The cycle of violence continues with now seemingly anyone chosen to be killed. Mentally challenged, overweight, and even just homosexual victims are picked by Bunting and executed. Jaime continues to fall deeper and deeper into either depression of apathy depending on how you look at it. Mark Haydon, one of the main accomplices, admits that he drunkenly told his wife about everything they had done. This leads to her murder and then Jaime leading his stepbrother to the abandoned bank fault in Snowtown where he is killed as the movie ends. The movie draws out the trip to go look at a computer for a long time where Jaime has a chance to change his mind but he doesn’t.

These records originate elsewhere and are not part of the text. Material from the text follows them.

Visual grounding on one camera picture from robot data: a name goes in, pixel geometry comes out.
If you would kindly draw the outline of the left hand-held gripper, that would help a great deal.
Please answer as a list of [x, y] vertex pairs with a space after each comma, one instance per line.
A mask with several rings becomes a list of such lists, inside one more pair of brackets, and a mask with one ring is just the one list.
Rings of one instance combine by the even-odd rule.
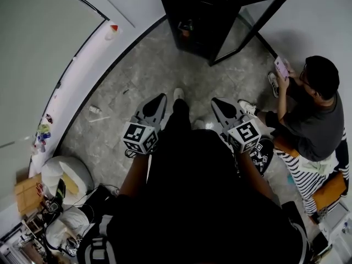
[[136, 115], [123, 128], [122, 140], [127, 150], [143, 155], [153, 151], [158, 142], [166, 107], [165, 93], [151, 96], [139, 104]]

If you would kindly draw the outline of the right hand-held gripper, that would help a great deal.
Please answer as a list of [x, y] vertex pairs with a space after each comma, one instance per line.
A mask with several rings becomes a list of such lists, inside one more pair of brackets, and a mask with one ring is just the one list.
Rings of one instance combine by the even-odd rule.
[[[244, 114], [237, 102], [224, 97], [214, 97], [211, 100], [211, 107], [217, 121], [223, 127], [222, 134], [225, 142], [234, 151], [244, 153], [257, 146], [261, 132], [254, 118]], [[240, 117], [227, 120], [226, 116]]]

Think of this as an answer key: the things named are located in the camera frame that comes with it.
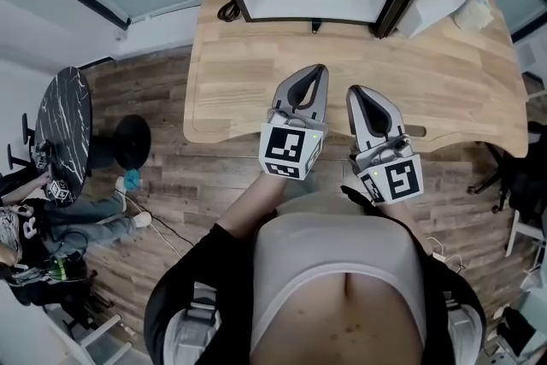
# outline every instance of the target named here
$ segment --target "wooden floor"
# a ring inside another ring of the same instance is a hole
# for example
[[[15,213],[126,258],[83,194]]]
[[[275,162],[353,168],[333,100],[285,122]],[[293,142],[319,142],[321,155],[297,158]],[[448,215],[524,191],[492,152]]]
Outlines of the wooden floor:
[[[196,243],[261,167],[256,159],[258,134],[220,144],[192,144],[185,139],[182,124],[189,58],[190,48],[180,48],[108,62],[85,73],[92,88],[95,133],[112,132],[120,118],[129,114],[142,115],[150,124],[150,158],[141,169],[142,188],[132,195]],[[541,103],[534,112],[537,118],[547,115]],[[350,138],[342,136],[332,135],[326,141],[315,164],[315,172],[323,177],[317,178],[320,190],[338,192],[341,184],[356,183],[345,160],[349,145]],[[422,167],[425,194],[413,202],[415,217],[427,234],[444,245],[446,256],[462,257],[466,266],[462,275],[491,318],[499,306],[516,299],[534,248],[529,241],[519,240],[514,254],[505,258],[512,212],[491,212],[498,186],[477,196],[466,193],[468,185],[478,183],[495,168],[484,145],[460,144],[423,155]],[[120,168],[94,172],[85,195],[109,195],[120,174]],[[181,254],[189,250],[187,243],[162,224],[154,224]],[[90,249],[86,259],[98,271],[96,292],[114,303],[109,312],[119,313],[127,327],[118,336],[145,351],[145,305],[156,282],[178,256],[153,228],[147,228],[121,243]]]

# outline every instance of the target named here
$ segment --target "light wood tabletop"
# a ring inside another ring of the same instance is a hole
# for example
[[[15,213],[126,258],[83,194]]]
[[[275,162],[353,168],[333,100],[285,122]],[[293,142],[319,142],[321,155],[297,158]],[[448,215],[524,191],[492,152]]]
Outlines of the light wood tabletop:
[[[330,73],[326,122],[350,135],[345,94],[364,85],[403,114],[415,150],[484,141],[527,152],[526,90],[501,12],[481,33],[446,18],[416,37],[376,39],[364,26],[308,22],[232,23],[229,0],[203,0],[191,53],[184,134],[214,143],[260,131],[279,83],[311,64]]]

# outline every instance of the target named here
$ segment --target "gray pants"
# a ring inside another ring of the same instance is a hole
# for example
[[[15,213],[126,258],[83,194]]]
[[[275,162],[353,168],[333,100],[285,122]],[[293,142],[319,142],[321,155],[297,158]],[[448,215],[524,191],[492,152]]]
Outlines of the gray pants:
[[[135,221],[121,215],[122,205],[118,194],[96,203],[79,199],[66,208],[46,203],[44,215],[51,233],[44,236],[45,248],[52,256],[68,256],[85,251],[91,244],[107,244],[125,236],[135,229]],[[97,224],[113,215],[112,221]]]

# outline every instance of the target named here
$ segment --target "shoe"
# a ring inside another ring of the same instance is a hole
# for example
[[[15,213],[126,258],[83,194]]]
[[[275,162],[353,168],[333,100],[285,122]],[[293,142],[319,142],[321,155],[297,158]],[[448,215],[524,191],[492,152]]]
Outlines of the shoe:
[[[127,200],[126,200],[127,189],[126,189],[126,185],[124,183],[123,177],[118,177],[118,179],[116,180],[115,188],[116,188],[116,193],[120,195],[120,198],[121,198],[121,204],[122,204],[121,212],[123,213],[124,211],[127,210]]]
[[[152,223],[152,215],[147,211],[142,211],[133,220],[135,221],[136,228],[147,227]]]

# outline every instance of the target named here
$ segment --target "black marble table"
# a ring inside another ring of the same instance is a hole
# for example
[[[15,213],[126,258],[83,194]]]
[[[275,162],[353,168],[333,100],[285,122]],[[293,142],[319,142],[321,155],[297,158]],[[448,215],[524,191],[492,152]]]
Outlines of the black marble table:
[[[77,68],[64,68],[45,91],[35,144],[51,144],[54,177],[67,183],[75,201],[85,182],[91,142],[91,96],[85,76]]]

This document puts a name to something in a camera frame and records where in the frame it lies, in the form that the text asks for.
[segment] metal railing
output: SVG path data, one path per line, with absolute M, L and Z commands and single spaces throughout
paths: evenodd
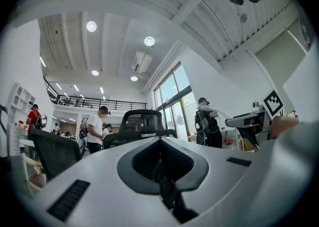
M 118 101 L 118 100 L 104 100 L 98 98 L 82 98 L 77 96 L 64 96 L 58 94 L 54 88 L 44 79 L 45 89 L 48 92 L 50 100 L 57 105 L 67 105 L 74 107 L 85 107 L 99 109 L 101 106 L 106 106 L 110 111 L 112 110 L 138 110 L 146 109 L 146 103 Z

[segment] backpack
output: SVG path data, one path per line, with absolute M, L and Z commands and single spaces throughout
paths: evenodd
M 33 127 L 35 129 L 41 129 L 42 128 L 41 114 L 39 114 L 39 116 L 37 116 L 36 111 L 33 111 L 33 112 L 34 112 L 34 115 L 35 115 L 35 121 L 34 121 L 34 123 L 32 125 L 33 125 Z
M 80 130 L 80 134 L 79 134 L 80 138 L 87 137 L 88 128 L 86 127 L 86 122 L 88 121 L 88 118 L 89 117 L 85 117 L 81 121 L 81 126 L 80 126 L 81 130 Z

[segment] red shirt
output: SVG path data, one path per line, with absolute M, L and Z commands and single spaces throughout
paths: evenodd
M 33 111 L 31 111 L 28 115 L 28 118 L 31 119 L 30 121 L 30 124 L 29 124 L 29 129 L 28 131 L 30 132 L 31 131 L 31 128 L 32 128 L 32 124 L 34 123 L 34 121 L 36 120 L 36 118 L 38 118 L 40 116 L 40 113 L 38 110 L 35 111 L 36 112 L 36 116 L 35 116 L 35 113 Z

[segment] person in red shirt
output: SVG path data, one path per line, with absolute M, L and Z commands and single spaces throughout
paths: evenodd
M 29 129 L 28 129 L 28 140 L 32 140 L 31 138 L 31 129 L 32 125 L 35 125 L 35 120 L 39 117 L 41 117 L 39 111 L 39 107 L 37 104 L 34 104 L 31 108 L 31 112 L 28 115 L 28 119 L 26 120 L 26 123 L 29 124 Z

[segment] air conditioner
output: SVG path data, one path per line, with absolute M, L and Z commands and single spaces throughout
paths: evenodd
M 153 58 L 151 56 L 146 55 L 143 52 L 136 52 L 134 64 L 132 65 L 132 69 L 138 73 L 145 73 L 150 66 Z

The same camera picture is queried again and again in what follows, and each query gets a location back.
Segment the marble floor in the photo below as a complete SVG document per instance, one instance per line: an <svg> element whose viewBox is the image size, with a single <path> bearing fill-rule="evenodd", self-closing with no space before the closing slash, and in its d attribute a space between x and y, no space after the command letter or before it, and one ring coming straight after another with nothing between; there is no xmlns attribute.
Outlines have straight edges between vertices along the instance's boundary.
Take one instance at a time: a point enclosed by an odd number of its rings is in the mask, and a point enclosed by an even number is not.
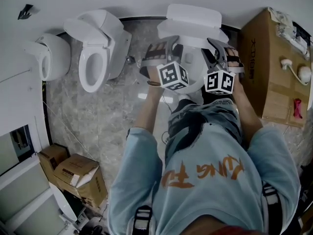
<svg viewBox="0 0 313 235"><path fill-rule="evenodd" d="M159 20L124 22L125 30L133 38L129 55L139 61L148 45L157 39ZM109 189L115 179L126 142L126 134L139 112L148 91L146 79L139 74L137 64L125 64L121 75L109 81L96 93L87 93L78 76L78 61L82 43L68 35L62 36L71 45L71 66L63 78L47 82L48 119L52 140L68 147L70 153L78 153L95 159L101 165ZM174 110L178 96L165 91L168 106ZM158 152L164 158L165 144L162 134L167 130L168 106L162 101L156 117L154 136ZM313 152L313 111L303 129L263 121L276 126L285 136L294 160L300 166L307 164Z"/></svg>

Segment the cardboard box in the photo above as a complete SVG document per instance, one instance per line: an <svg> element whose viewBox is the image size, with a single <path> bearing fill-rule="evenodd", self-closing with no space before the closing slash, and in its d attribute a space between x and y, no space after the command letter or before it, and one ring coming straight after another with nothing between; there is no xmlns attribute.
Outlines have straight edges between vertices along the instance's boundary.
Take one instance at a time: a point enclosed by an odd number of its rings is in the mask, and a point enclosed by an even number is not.
<svg viewBox="0 0 313 235"><path fill-rule="evenodd" d="M63 146L53 144L39 152L38 157L47 179L59 187L53 172L59 163L68 158L67 149Z"/></svg>
<svg viewBox="0 0 313 235"><path fill-rule="evenodd" d="M303 86L289 69L282 70L280 61L292 60L295 72L300 66L311 67L311 62L286 39L276 35L276 26L270 13L264 10L241 30L238 52L246 72L242 84L259 117L302 127L307 116L310 85ZM293 116L293 100L297 98L302 101L302 119Z"/></svg>
<svg viewBox="0 0 313 235"><path fill-rule="evenodd" d="M92 207L107 197L99 163L74 154L61 162L54 171L58 185Z"/></svg>

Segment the hand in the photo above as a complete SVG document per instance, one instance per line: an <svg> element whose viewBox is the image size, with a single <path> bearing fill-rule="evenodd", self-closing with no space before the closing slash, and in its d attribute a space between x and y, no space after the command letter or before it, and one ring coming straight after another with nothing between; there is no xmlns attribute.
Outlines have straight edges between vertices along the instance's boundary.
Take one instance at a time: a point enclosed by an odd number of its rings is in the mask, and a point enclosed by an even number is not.
<svg viewBox="0 0 313 235"><path fill-rule="evenodd" d="M238 51L236 49L232 49L232 48L226 48L226 52L229 56L236 56L239 57ZM239 67L239 63L238 62L228 62L227 63L228 66L230 67ZM233 95L237 96L241 93L244 93L244 88L242 86L242 84L240 83L239 80L239 73L237 73L235 75L235 79L234 79L234 89L233 89Z"/></svg>

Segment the shirt sleeve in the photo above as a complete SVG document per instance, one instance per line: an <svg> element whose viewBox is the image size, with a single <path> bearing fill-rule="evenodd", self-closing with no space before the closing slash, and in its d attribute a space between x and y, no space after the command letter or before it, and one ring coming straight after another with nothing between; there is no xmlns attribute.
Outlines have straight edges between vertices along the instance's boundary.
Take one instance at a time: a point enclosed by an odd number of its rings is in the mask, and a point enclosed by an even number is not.
<svg viewBox="0 0 313 235"><path fill-rule="evenodd" d="M109 195L108 222L112 234L126 234L127 224L147 200L162 175L157 141L142 128L130 129L120 170Z"/></svg>
<svg viewBox="0 0 313 235"><path fill-rule="evenodd" d="M283 135L271 127L257 131L248 149L261 179L274 187L281 198L283 228L294 216L300 194L300 180Z"/></svg>

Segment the white toilet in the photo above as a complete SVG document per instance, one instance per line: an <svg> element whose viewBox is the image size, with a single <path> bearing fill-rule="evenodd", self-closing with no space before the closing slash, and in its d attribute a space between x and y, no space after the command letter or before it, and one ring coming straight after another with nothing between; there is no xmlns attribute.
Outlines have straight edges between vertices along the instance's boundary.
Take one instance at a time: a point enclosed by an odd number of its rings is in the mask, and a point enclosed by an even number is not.
<svg viewBox="0 0 313 235"><path fill-rule="evenodd" d="M58 79L68 72L70 46L62 38L44 34L36 42L24 42L22 47L25 52L36 57L43 81Z"/></svg>
<svg viewBox="0 0 313 235"><path fill-rule="evenodd" d="M228 37L221 30L220 12L185 4L171 4L167 8L166 20L157 26L159 38L179 36L177 44L183 45L181 65L188 71L190 84L176 90L179 94L190 94L204 85L203 77L207 74L207 65L201 49L215 49L207 38L228 42Z"/></svg>
<svg viewBox="0 0 313 235"><path fill-rule="evenodd" d="M55 200L62 214L59 217L65 222L66 227L59 233L60 235L73 234L73 231L82 229L85 224L88 223L89 219L86 217L83 211L76 217L73 209L69 205L68 201L64 197L63 193L52 183L49 182L50 189L54 195Z"/></svg>
<svg viewBox="0 0 313 235"><path fill-rule="evenodd" d="M78 71L87 92L97 91L120 75L132 35L117 17L106 10L93 10L67 19L63 26L71 37L83 42Z"/></svg>

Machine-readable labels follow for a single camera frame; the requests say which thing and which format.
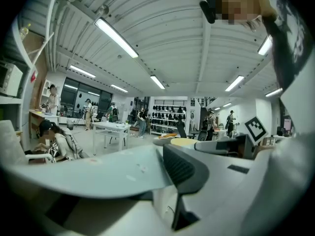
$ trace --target black pants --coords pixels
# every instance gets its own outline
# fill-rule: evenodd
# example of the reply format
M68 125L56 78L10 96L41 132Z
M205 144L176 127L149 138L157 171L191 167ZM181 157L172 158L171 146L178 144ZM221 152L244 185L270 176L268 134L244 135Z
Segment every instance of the black pants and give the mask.
M212 137L213 137L213 129L210 129L207 131L207 138L206 141L212 141Z
M231 122L229 125L228 125L228 128L227 128L227 135L229 136L229 137L231 137L232 136L232 132L233 131L233 123Z

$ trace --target black headset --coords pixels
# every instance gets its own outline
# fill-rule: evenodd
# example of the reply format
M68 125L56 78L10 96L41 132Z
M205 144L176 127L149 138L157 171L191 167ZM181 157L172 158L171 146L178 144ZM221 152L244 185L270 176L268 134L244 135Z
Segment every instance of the black headset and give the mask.
M214 24L216 17L216 0L200 1L200 8L210 24Z

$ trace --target fluorescent light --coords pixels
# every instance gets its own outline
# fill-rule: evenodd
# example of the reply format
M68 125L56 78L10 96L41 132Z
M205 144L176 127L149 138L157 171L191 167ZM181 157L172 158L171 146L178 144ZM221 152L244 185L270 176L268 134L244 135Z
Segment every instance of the fluorescent light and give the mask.
M99 96L99 94L97 93L93 93L93 92L88 92L89 94L93 94L93 95L96 95L96 96Z
M78 88L75 88L75 87L70 86L70 85L67 85L67 84L65 84L64 86L67 87L67 88L70 88L70 89L76 89L76 90L78 90Z
M95 25L105 32L112 40L114 40L121 48L123 48L132 58L136 58L139 55L136 51L120 36L120 34L111 27L104 19L99 18Z
M269 96L271 96L271 95L277 94L277 93L279 93L279 92L281 92L281 91L282 91L282 88L277 89L277 90L275 90L275 91L273 91L273 92L270 92L270 93L266 94L266 97L269 97Z
M244 79L244 76L238 76L236 80L225 90L227 92L231 91L237 84L239 84Z
M258 54L265 55L269 49L272 47L272 37L267 36L262 43L261 47L258 49Z
M158 78L155 75L152 75L151 79L159 86L160 89L165 89L165 87L162 85L162 83L158 80Z
M75 67L74 65L71 65L70 68L72 68L74 70L77 70L80 73L84 73L84 74L86 74L86 75L88 75L88 76L90 76L92 78L95 78L95 75L93 75L92 73L88 73L88 72L86 72L86 71L84 71L84 70L82 70L82 69L80 69L78 67Z
M123 92L128 92L127 90L122 89L122 88L120 88L120 87L118 87L118 86L116 86L116 85L111 84L111 86L114 87L114 88L116 88L116 89L119 89L119 90L121 90L121 91L123 91Z

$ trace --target yellow object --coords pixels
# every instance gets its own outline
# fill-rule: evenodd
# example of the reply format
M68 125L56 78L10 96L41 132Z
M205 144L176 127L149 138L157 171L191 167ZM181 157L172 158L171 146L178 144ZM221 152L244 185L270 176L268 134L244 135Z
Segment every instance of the yellow object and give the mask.
M189 138L174 138L171 140L171 144L177 145L177 146L191 145L191 144L195 144L196 142L198 142L198 140L189 139Z

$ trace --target microwave oven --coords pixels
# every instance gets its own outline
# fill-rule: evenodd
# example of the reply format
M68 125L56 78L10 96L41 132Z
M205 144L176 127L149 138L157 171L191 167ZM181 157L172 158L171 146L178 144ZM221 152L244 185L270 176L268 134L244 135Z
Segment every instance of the microwave oven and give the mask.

(Factometer 75%) This last section of film is probably the closest to real life. Mark did tell his his wife everything and admitted to that fact. Bunting killed her and Mark apparently laughed when he saw the body, showing how deep into the Bunting cult he was. Jaime also helped get all the financial information from the victims which allowed Bunting to collect money to both support himself and spend on things to keep his followers happy. The lure of a cheap computer in the late 90s was in fact what got Jaimes step brother David out to the bank and he was the last victim. Chillingly, Bunting and Robert Wagner who was Bunting’s main accomplice, cut off, fried up, and ate a piece of David before putting the rest of him in the barrel.
The movie tells us what happened to everyone but when the barrels were found, Wagner and Bunting were given multiple life sentences without the possibility of parole and Jaime would get life sentences as well but with some parole options down the line after helping the police. His mother would die of cancer shortly after the three men were taken into custody. The shock remains the most brutal killing in the countries history and the movie is very close to what actually happened. That fact makes the movie one of those that you should watch once, but may never want to again. Snowtown does an almost too accurate job of showing us what REALLY happened in Australia during the 90s.